## Given material
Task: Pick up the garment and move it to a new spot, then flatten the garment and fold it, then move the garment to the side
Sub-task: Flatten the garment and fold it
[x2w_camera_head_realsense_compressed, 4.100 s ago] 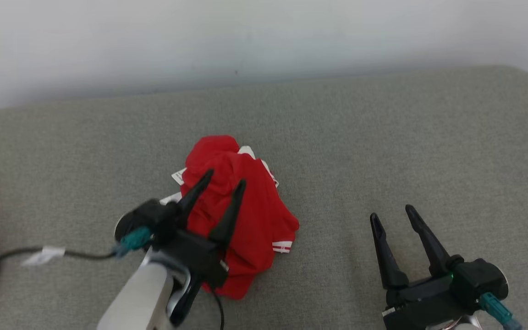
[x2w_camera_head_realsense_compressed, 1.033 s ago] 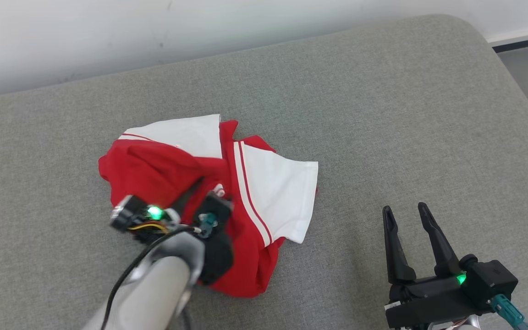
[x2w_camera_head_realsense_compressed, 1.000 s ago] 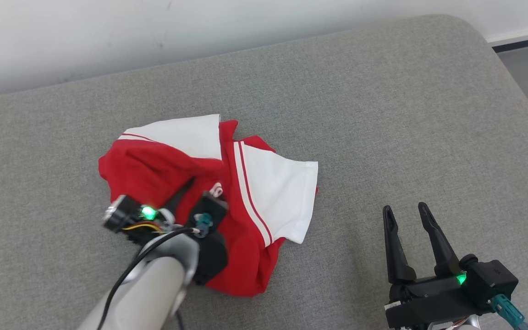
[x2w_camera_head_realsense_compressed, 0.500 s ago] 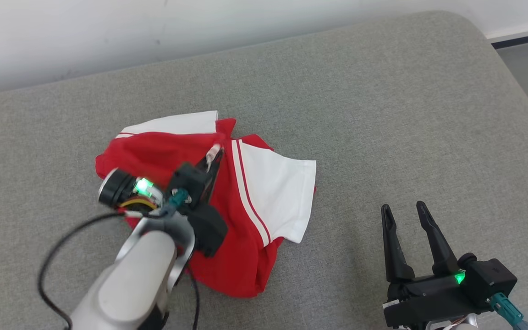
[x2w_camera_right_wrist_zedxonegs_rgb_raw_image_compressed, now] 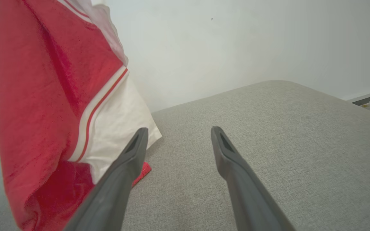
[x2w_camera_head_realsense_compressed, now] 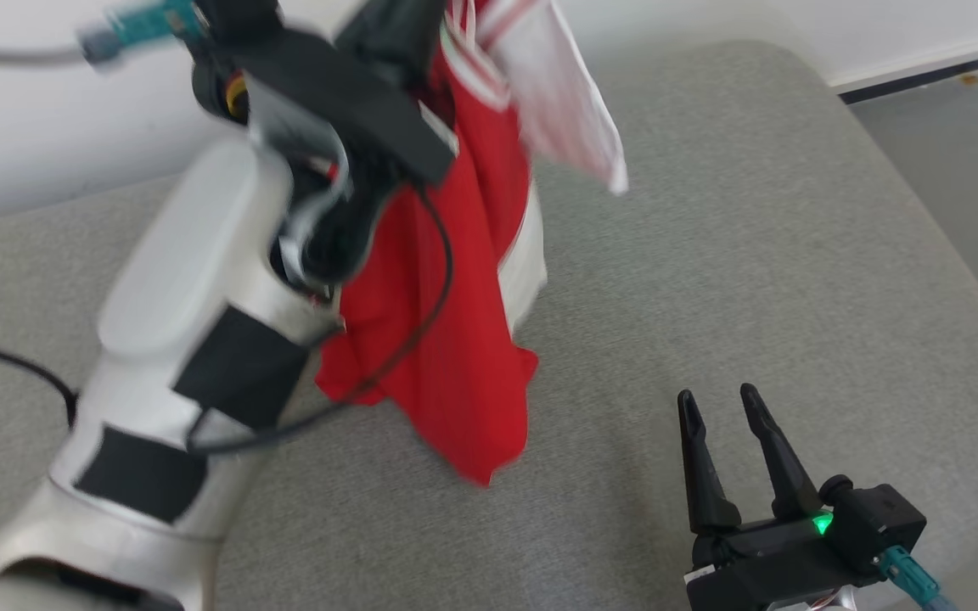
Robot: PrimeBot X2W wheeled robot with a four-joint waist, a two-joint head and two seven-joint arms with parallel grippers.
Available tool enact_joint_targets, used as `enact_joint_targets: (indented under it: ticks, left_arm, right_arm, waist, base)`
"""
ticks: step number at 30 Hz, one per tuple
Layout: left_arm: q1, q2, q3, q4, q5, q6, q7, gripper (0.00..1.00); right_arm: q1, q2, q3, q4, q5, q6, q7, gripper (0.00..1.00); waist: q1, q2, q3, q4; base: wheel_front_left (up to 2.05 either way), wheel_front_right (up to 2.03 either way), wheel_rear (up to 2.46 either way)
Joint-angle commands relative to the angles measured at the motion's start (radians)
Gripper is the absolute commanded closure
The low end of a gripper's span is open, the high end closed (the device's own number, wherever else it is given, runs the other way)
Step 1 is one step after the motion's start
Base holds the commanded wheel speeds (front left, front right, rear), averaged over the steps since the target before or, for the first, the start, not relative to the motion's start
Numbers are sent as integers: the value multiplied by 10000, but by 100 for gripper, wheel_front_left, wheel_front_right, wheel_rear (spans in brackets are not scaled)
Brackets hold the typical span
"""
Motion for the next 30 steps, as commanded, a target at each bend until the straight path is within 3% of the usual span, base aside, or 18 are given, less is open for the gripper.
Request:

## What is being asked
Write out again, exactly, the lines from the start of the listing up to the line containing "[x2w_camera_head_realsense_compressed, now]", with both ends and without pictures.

## Written solution
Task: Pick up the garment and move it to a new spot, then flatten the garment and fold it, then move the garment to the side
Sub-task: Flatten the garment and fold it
[x2w_camera_head_realsense_compressed, 4.100 s ago] 
[x2w_camera_head_realsense_compressed, 1.033 s ago] 
[x2w_camera_head_realsense_compressed, 1.000 s ago] 
[x2w_camera_head_realsense_compressed, 0.500 s ago] 
[x2w_camera_right_wrist_zedxonegs_rgb_raw_image_compressed, now] 
[x2w_camera_head_realsense_compressed, now] 

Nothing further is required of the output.